**WORK TO COMPLETE**
In the listing below, find the line with "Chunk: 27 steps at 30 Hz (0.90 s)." and copy every line from there up to and including the line with "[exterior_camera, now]", exactly and without pictures.

**DATASET EXTRACT**
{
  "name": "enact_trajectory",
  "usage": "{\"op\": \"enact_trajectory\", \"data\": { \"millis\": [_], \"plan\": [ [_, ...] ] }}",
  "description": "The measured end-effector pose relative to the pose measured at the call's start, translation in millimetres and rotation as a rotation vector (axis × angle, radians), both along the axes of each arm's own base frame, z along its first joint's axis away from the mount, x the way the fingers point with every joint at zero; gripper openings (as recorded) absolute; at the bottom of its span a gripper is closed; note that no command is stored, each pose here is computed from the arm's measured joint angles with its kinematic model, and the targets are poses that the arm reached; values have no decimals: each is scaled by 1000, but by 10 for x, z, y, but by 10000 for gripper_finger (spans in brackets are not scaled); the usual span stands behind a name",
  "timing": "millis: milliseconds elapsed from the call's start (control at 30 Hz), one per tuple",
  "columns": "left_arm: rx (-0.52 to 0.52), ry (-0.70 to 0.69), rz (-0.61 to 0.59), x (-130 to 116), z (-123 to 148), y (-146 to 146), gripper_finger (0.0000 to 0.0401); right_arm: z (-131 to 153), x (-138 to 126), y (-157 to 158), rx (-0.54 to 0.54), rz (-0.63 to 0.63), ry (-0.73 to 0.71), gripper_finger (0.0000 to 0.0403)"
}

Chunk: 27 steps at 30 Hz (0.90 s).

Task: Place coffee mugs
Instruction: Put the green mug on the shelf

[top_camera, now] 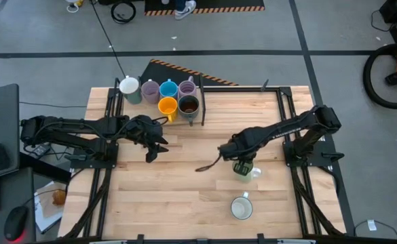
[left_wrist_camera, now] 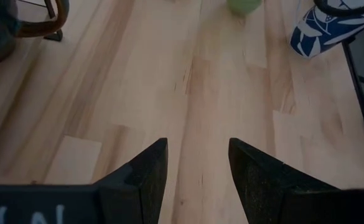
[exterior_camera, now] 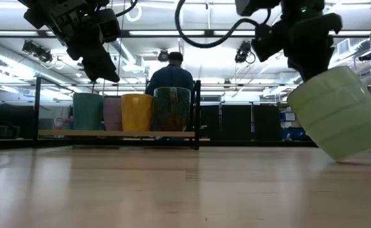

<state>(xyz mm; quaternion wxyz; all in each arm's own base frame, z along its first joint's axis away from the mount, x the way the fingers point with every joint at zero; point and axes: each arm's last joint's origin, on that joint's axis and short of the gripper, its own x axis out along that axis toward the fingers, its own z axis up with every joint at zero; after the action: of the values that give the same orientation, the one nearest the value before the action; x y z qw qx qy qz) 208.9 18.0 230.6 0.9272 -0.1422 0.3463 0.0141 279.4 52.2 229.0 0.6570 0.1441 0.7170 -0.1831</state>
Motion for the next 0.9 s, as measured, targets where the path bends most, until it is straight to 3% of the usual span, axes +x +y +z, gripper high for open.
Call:
{"op": "enact_trajectory", "data": {
  "millis": [533,767,900],
  "plan": [
    [-21,1,18,0,1,0,176,8,-211,496,-136,-13,17,12],
    [-34,1,23,1,3,-1,176,5,-250,601,-108,-31,19,18],
    [-49,-24,-44,12,19,-23,176,4,-251,615,-88,-38,24,35]
  ]
}}
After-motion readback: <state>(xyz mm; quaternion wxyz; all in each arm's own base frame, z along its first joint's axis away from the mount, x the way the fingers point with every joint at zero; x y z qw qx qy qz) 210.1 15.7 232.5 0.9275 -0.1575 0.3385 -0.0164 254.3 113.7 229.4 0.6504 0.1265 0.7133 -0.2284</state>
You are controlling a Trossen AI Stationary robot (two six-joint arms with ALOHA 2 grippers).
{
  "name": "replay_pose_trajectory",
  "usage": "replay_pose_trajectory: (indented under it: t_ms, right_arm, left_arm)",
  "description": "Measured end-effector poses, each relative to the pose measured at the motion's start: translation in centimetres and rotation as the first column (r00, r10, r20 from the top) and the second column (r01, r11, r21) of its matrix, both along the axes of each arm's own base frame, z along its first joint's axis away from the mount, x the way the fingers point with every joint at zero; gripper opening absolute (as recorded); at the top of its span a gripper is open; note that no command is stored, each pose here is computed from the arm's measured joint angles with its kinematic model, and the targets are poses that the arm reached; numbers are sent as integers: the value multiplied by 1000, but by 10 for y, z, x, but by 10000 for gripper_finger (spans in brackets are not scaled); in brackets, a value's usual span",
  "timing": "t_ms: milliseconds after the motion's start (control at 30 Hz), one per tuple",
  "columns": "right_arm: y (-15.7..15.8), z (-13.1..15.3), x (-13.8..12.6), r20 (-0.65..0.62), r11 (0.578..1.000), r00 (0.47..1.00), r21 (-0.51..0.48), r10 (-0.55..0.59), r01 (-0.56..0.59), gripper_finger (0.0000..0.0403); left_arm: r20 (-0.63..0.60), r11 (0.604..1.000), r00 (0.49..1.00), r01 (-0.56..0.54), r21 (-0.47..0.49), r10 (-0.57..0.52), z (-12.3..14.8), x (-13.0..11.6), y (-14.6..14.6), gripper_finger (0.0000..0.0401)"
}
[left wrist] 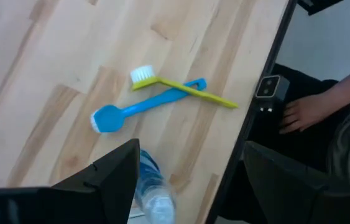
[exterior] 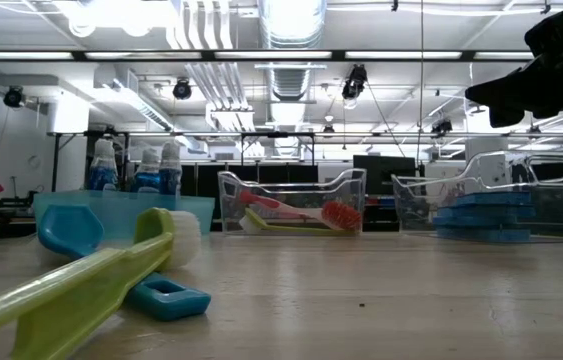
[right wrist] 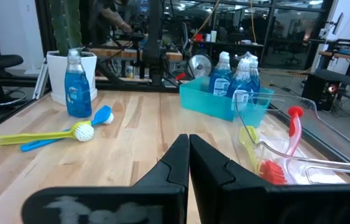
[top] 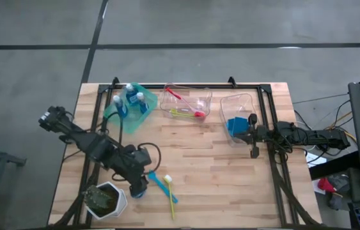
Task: Pick & Place Kitchen Sink Supplies
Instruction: Put the transparent soap dispenser in the green bin
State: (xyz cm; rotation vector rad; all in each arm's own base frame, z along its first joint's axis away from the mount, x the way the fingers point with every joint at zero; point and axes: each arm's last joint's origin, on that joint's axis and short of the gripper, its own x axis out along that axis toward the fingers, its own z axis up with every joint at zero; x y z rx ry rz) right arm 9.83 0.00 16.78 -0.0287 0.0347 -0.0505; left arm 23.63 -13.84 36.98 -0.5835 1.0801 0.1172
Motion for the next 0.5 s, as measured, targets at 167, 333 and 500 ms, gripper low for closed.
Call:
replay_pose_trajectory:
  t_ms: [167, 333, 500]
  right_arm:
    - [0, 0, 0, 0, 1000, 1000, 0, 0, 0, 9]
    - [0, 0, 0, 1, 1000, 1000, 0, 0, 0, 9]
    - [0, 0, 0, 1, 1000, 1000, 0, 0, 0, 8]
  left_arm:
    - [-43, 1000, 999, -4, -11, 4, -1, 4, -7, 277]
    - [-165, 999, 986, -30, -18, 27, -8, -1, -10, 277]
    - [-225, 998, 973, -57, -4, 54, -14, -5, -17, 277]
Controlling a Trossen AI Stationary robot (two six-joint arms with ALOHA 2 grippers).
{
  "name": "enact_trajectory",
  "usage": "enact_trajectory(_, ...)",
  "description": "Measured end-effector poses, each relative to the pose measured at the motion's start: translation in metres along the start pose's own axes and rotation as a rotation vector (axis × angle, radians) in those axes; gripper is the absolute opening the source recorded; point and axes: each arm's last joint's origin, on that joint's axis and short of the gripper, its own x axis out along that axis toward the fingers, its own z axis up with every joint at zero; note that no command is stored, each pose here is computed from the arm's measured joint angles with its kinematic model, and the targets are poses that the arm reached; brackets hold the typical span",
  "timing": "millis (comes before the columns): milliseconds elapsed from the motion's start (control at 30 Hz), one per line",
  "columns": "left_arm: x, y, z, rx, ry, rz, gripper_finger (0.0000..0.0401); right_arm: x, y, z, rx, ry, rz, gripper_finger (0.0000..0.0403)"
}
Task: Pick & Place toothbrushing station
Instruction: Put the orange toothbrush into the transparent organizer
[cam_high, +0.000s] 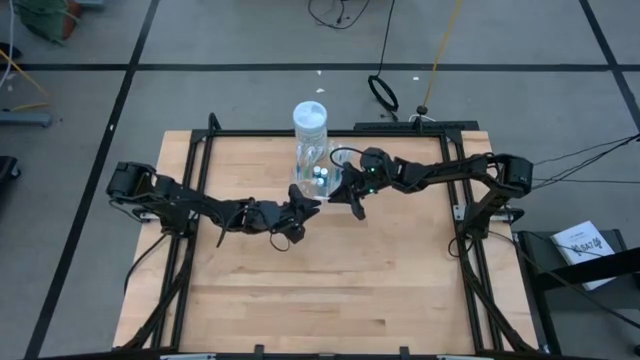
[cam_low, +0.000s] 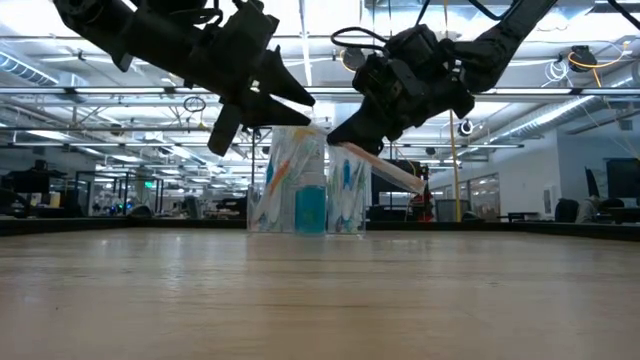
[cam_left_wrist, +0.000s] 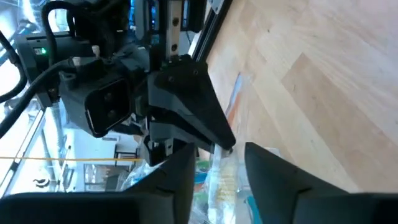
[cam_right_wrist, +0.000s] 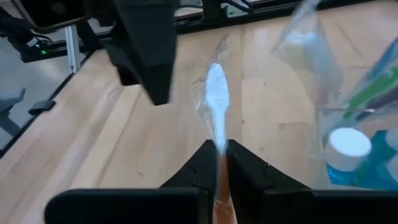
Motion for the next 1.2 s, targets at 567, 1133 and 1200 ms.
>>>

**TASK OUTPUT**
Chunk: 27 steps at 30 Hz (0.90 s).

Task: Place coffee mugs
Instruction: Put the green mug on the shelf

[top_camera, now] 
[left_wrist_camera, now] 
[exterior_camera, now] 

The exercise is finished and nothing remains.